In 1907, he was appointed to the Senate of Canada by Laurier.

Belcourt became a leader in the movement for French language Separate Schools in Ontario. He presided over the first Congress of Franco-Ontarians in 1910 called to oppose the Ontario government's attempts to suppress the use of the French language in schools. He was also a leader in the struggle against Regulation 17 which was implemented by the provincial government in June 1912 to limit the use of French as a language of instruction in both the public and separate school systems. Opposition culminated in demonstrations of several thousand people in Ottawa with Belcourt speaking on behalf of the protesters.

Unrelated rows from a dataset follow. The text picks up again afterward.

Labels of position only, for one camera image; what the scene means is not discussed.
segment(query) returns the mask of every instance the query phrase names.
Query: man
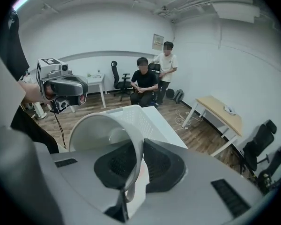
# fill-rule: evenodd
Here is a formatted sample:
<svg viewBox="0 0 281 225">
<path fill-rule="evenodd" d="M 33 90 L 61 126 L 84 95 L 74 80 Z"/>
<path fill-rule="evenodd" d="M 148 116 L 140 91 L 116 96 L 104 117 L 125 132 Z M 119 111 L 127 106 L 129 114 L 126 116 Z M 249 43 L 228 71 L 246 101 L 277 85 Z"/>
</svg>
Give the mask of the man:
<svg viewBox="0 0 281 225">
<path fill-rule="evenodd" d="M 157 78 L 153 71 L 148 70 L 148 60 L 146 58 L 137 59 L 137 70 L 131 79 L 131 86 L 135 92 L 130 96 L 132 105 L 139 104 L 141 107 L 147 106 L 154 90 L 158 89 Z"/>
<path fill-rule="evenodd" d="M 152 61 L 152 63 L 159 63 L 161 66 L 156 107 L 163 103 L 165 92 L 172 80 L 172 74 L 177 71 L 178 62 L 176 55 L 172 54 L 173 47 L 174 44 L 172 42 L 165 42 L 163 44 L 163 53 L 159 54 Z"/>
<path fill-rule="evenodd" d="M 25 90 L 24 103 L 36 103 L 44 101 L 38 84 L 31 84 L 19 81 L 28 70 L 29 65 L 26 61 L 19 39 L 19 18 L 15 11 L 11 11 L 2 24 L 0 31 L 0 57 L 7 66 L 9 72 Z M 45 88 L 47 98 L 51 98 L 54 92 L 50 87 Z M 58 153 L 58 145 L 53 137 L 37 125 L 34 120 L 18 108 L 11 127 L 15 130 L 26 133 L 34 142 L 43 143 L 47 146 L 50 153 Z"/>
</svg>

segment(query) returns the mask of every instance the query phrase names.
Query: gray machine surface
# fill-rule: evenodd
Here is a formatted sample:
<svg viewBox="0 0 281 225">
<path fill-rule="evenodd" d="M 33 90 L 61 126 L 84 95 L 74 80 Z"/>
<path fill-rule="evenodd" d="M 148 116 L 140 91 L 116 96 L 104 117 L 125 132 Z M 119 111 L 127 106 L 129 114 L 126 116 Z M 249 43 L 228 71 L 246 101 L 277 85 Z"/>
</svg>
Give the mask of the gray machine surface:
<svg viewBox="0 0 281 225">
<path fill-rule="evenodd" d="M 217 159 L 197 152 L 185 151 L 172 144 L 154 141 L 156 144 L 178 154 L 185 162 L 187 171 L 182 180 L 165 193 L 150 193 L 145 202 L 127 224 L 224 224 L 233 216 L 211 183 L 224 178 L 237 193 L 254 206 L 262 199 L 260 191 L 238 173 Z M 94 173 L 96 158 L 110 152 L 121 144 L 81 152 L 50 154 L 45 146 L 36 144 L 37 155 L 48 188 L 57 201 L 65 224 L 88 223 L 90 209 L 97 208 L 102 220 L 96 224 L 114 224 L 117 221 L 102 214 L 117 202 L 119 191 L 104 187 Z M 54 164 L 67 158 L 77 163 L 57 168 Z"/>
</svg>

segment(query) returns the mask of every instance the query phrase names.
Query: white plastic basket
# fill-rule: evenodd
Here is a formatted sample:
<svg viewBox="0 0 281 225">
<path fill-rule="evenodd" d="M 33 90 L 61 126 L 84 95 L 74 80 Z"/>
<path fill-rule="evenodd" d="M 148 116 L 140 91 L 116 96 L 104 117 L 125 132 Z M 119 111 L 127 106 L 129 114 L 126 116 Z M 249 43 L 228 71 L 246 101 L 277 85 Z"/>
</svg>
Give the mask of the white plastic basket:
<svg viewBox="0 0 281 225">
<path fill-rule="evenodd" d="M 121 108 L 116 108 L 103 113 L 108 113 L 115 116 L 117 119 L 134 125 L 142 134 L 143 138 L 166 142 L 166 138 L 162 135 L 159 129 L 154 125 L 150 118 L 144 113 L 138 105 L 131 105 Z"/>
</svg>

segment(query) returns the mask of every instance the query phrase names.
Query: white t-shirt
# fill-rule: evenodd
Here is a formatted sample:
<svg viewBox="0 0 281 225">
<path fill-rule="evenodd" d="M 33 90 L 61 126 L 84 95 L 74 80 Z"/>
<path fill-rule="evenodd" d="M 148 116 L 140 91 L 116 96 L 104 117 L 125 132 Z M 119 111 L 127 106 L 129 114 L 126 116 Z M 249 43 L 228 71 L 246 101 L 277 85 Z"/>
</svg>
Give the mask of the white t-shirt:
<svg viewBox="0 0 281 225">
<path fill-rule="evenodd" d="M 178 67 L 177 56 L 174 54 L 170 54 L 169 56 L 165 56 L 164 53 L 159 54 L 156 58 L 153 59 L 154 63 L 158 63 L 161 66 L 161 72 L 168 72 L 172 68 Z M 162 77 L 162 81 L 171 82 L 173 73 L 168 73 Z"/>
</svg>

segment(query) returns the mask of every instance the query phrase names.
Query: dark pants
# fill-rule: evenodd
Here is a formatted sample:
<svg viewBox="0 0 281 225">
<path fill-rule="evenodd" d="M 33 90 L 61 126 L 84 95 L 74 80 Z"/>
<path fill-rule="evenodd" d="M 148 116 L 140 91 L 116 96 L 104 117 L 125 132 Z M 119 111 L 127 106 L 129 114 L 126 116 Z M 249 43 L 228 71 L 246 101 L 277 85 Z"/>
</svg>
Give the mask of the dark pants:
<svg viewBox="0 0 281 225">
<path fill-rule="evenodd" d="M 157 93 L 157 103 L 161 104 L 163 103 L 163 98 L 165 95 L 165 92 L 167 91 L 167 88 L 169 86 L 170 82 L 165 82 L 165 81 L 161 81 L 158 84 L 158 93 Z"/>
<path fill-rule="evenodd" d="M 146 91 L 144 93 L 138 93 L 135 91 L 130 96 L 131 105 L 140 105 L 146 107 L 152 101 L 152 91 Z"/>
</svg>

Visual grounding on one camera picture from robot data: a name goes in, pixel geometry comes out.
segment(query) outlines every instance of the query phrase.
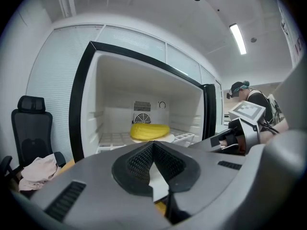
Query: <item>ceiling light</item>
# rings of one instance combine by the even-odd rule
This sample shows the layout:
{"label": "ceiling light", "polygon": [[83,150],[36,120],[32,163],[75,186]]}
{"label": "ceiling light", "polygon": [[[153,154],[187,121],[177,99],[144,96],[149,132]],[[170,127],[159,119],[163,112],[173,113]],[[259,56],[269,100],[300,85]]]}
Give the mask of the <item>ceiling light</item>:
{"label": "ceiling light", "polygon": [[240,50],[240,53],[242,55],[246,54],[246,49],[245,49],[245,45],[244,45],[244,41],[243,41],[243,37],[242,37],[242,34],[240,32],[240,29],[238,27],[237,24],[233,24],[230,27],[230,30],[232,31],[235,39],[236,39],[236,43],[238,44],[238,47],[239,47],[239,50]]}

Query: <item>black cap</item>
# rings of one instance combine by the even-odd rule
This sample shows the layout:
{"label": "black cap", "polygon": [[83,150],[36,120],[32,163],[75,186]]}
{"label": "black cap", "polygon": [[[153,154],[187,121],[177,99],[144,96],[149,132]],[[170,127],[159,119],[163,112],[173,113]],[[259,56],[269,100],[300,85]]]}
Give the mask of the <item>black cap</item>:
{"label": "black cap", "polygon": [[231,86],[231,98],[232,97],[238,97],[239,96],[239,91],[236,91],[235,90],[237,88],[240,88],[241,86],[243,86],[244,83],[242,82],[235,82],[232,86]]}

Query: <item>person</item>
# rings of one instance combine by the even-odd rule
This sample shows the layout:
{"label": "person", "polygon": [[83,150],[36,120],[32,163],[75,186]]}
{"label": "person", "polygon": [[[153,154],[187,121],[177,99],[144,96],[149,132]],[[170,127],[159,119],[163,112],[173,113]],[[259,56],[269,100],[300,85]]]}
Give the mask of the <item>person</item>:
{"label": "person", "polygon": [[273,122],[273,113],[271,109],[271,104],[266,96],[249,86],[249,81],[235,82],[231,86],[231,94],[227,94],[227,98],[237,98],[239,102],[248,101],[260,106],[265,107],[265,117],[264,119],[271,124]]}

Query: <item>white plate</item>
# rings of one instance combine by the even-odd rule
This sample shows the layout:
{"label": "white plate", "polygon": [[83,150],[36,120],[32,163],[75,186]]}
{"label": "white plate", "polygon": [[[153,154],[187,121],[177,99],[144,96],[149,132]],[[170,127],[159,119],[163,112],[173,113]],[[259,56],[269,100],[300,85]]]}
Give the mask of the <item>white plate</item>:
{"label": "white plate", "polygon": [[[140,140],[134,140],[131,138],[131,140],[135,143],[141,143],[141,142],[144,142],[144,141],[140,141]],[[167,134],[166,136],[162,136],[162,137],[159,137],[159,138],[156,138],[156,139],[152,139],[152,140],[157,140],[157,141],[166,141],[166,142],[169,142],[169,143],[172,143],[174,140],[175,140],[175,136],[173,134]]]}

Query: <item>ceiling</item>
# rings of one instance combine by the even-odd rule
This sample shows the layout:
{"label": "ceiling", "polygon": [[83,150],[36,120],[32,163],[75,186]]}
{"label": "ceiling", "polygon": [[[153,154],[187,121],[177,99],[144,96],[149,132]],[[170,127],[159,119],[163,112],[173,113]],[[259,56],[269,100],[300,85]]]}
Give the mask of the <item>ceiling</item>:
{"label": "ceiling", "polygon": [[[59,0],[42,3],[52,21],[63,19]],[[292,68],[276,0],[74,0],[76,14],[98,3],[155,12],[181,27],[202,45],[201,53],[220,73],[224,89],[232,81],[249,80],[252,85],[282,81]],[[243,35],[245,55],[240,55],[229,30],[234,23]],[[279,79],[273,80],[276,72]]]}

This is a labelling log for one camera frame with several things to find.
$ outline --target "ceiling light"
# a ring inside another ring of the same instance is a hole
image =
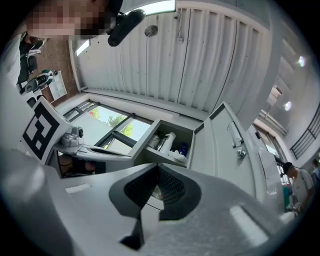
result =
[[[155,2],[155,3],[147,4],[145,6],[136,8],[135,10],[137,9],[144,10],[146,16],[150,16],[154,14],[162,14],[162,13],[173,13],[176,11],[176,0]]]
[[[81,45],[78,50],[76,50],[76,55],[79,56],[80,53],[82,53],[87,47],[90,46],[90,40],[87,40]]]
[[[300,58],[299,58],[299,64],[300,64],[300,66],[301,67],[304,67],[305,66],[305,64],[306,64],[306,60],[305,60],[305,58],[304,57],[302,57],[302,56],[300,56]]]
[[[291,101],[288,101],[286,104],[284,104],[284,110],[285,111],[289,111],[291,109]]]

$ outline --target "white bottle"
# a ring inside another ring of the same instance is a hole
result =
[[[170,132],[166,136],[167,136],[167,139],[166,139],[165,143],[163,144],[160,152],[167,156],[169,154],[169,151],[172,148],[172,144],[174,143],[176,135],[173,132]]]

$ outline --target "cabinet door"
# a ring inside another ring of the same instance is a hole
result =
[[[238,151],[245,155],[240,157]],[[228,180],[263,201],[266,180],[259,156],[224,102],[194,131],[190,154],[190,169]]]

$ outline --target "tree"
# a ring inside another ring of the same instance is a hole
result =
[[[126,119],[123,115],[117,115],[115,118],[111,115],[109,116],[109,120],[107,125],[111,126],[112,128],[118,125],[120,122],[122,122],[124,119]],[[129,138],[131,138],[133,134],[134,126],[132,123],[129,123],[122,131],[121,133]]]
[[[89,115],[94,117],[95,119],[100,119],[99,109],[95,108],[89,112]]]

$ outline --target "corrugated metal wall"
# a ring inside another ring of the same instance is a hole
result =
[[[149,25],[159,30],[147,38]],[[153,97],[207,113],[226,101],[237,112],[254,86],[261,35],[226,14],[182,8],[149,16],[119,47],[109,47],[106,35],[94,38],[78,62],[89,89]]]

He unsuccessfully argued against Regulation 17 in Ontario's Supreme Court in 1914. He appealed all the way to the Judicial Committee of the Privy Council in Britain, where he argued that the Regulation violated the rights of French taxpayers to have their money used in accordance to their wishes, and that it deprived citizens the right to use their own language and decide upon their children's language of instruction. While Belcourt lost in court, the protest movement he led prevented the Regulation from being fully implemented.

In 1924, Belcourt was made Canada's Minister Plenipotentiary to the Interallied Conference in London and, the next year, he presided over the meeting of the Inter-Parliamentary Union in Ottawa.

He died at Blue Sea Lake in Quebec at the age of 71.

The Municipality of Belcourt in Quebec, Canada, was named after him.